One thing you may want to look into, since you own SQL Server, is Analysis Services. By creating a Multidimensional Database, or a cube, these aggregations all happen automagically, and you can drill down and across your data to find numbers at the speed of thought, instead of trying to write reports that capture all of those numbers. Spend 10 minutes and watch the intro video of it, and I think you'll garner a real appreciation for SSAS's power.
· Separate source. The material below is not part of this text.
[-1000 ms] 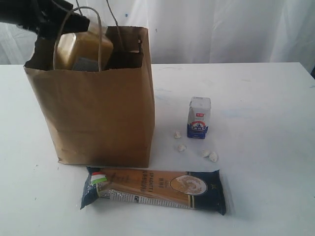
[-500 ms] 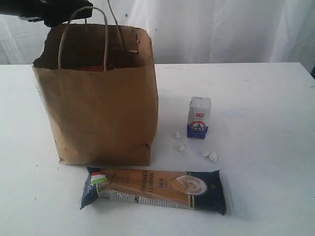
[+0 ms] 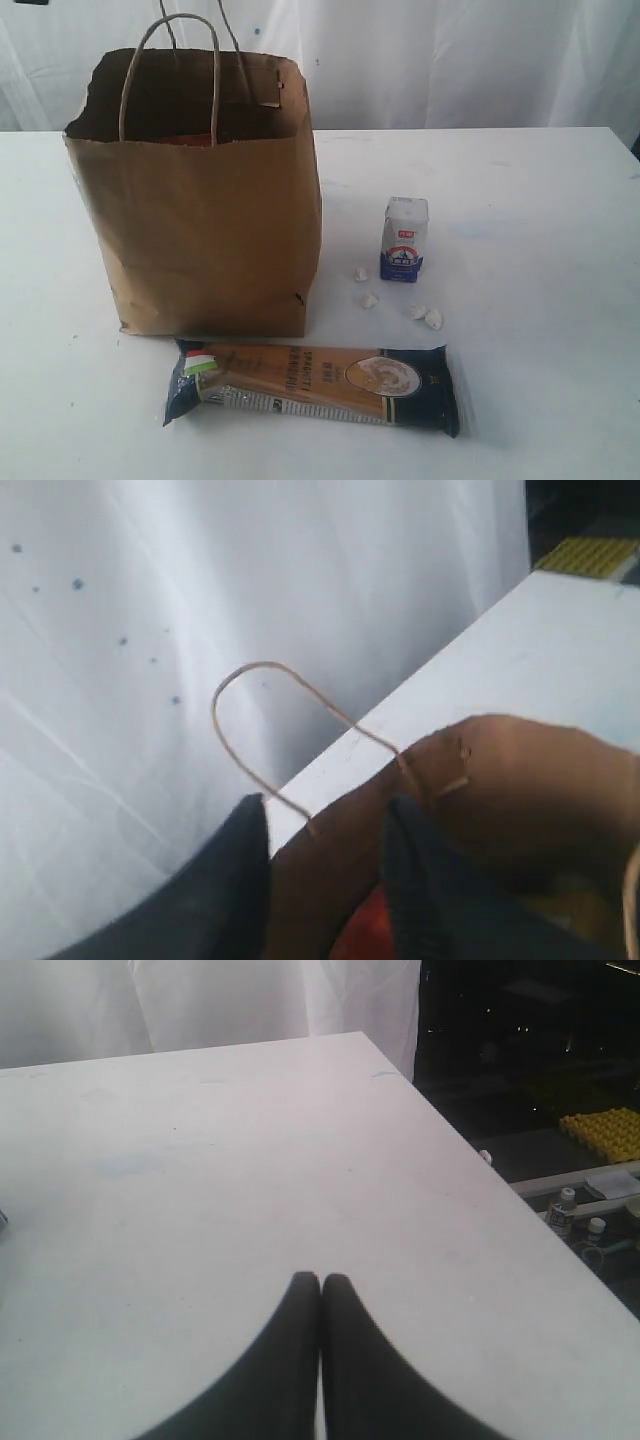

It sounds to me like an Analysis Services Cube would actually be the best fit to your problem. The cube processesing can be run after the data loads occur to aggregate the data for later use.
However, you could also possibly use an indexed view, which if designed correctly and used in conjunction with the NO EXPAND table hint can provide a significant performance increase.
SQL 2005 Indexed Views
SQL 2008 Indexed Views

Related

Fast reporting with user parameters and temp result sets

I have come across a problem with reporting from SQL Server databases using SSRS, that I wonder if you could help me with.
When you have a huge amount of data in a table, and you want to select only those rows within a certain criteria, and you want to allow the users to specify that criteria (for example, it might be a start date and end date), and you then want to take that data (within the criteria) and perform a ton of other transformations on it, including producing various temporary result sets along the way (using CTEs or Table Variables or Temp tables) to finally produce the report, this basically takes ages in SQL. You can do it, but your users might have to wait an hour or two from the moment they've hit View Report, to their report being rendered.
I don't know much about MDX or DAX, cubes or tabular models, but I wonder if there is a quicker way to do what I want. Note the important aspect of the problem: the user is specifying a criteria that has to go all the way back to the original table, and then various transformations (including temp result sets) have to be applied to produce the final report.
What is the best way to do this? Am I doing it the only way possible? I know it's a broad question, but I'd like to know, theoretically, what the answer is. Where should I be looking? Should I be looking at Cubes? Tabular Models? Should I be using R in SQL Server?
There is always a balance when it comes to handling large datasets. Sometimes it makes sense to do some of the work ahead of time so that on-demand reports can run in a reasonable amount of time.
In order for a model to be a good option here are some general guidelines:
Many reports would be able to use common attributes from the model
The data involves aggregates, not just lists of records
The data does not need to be live
You have plenty of development and testing time
Anyone who would be using it as a data source will have to have be
trained on the structure and be at least slightly familiar with MDX
Another option for you to consider is to have a stored procedure that "prepares" the data for you overnight in a separate table. This table could be well indexed because the write time is not as important. They report would then point to this table to be able to quickly retrieve the data it needs to present. This shifts most of the preparation/aggregation work. You can still of course have parameters that limit how much of this data you pull back.
Based on the little bit of information you've given us (300 million rows in a single non-normalized table), there is definitely a faster way. However, there will not be any quick solutions and you haven't provided enough information for me to give any recommendations.
I think you may need to seek some professional help to review your infrastructure and needs along with your usage and objectives so you can be pointed in the right direction.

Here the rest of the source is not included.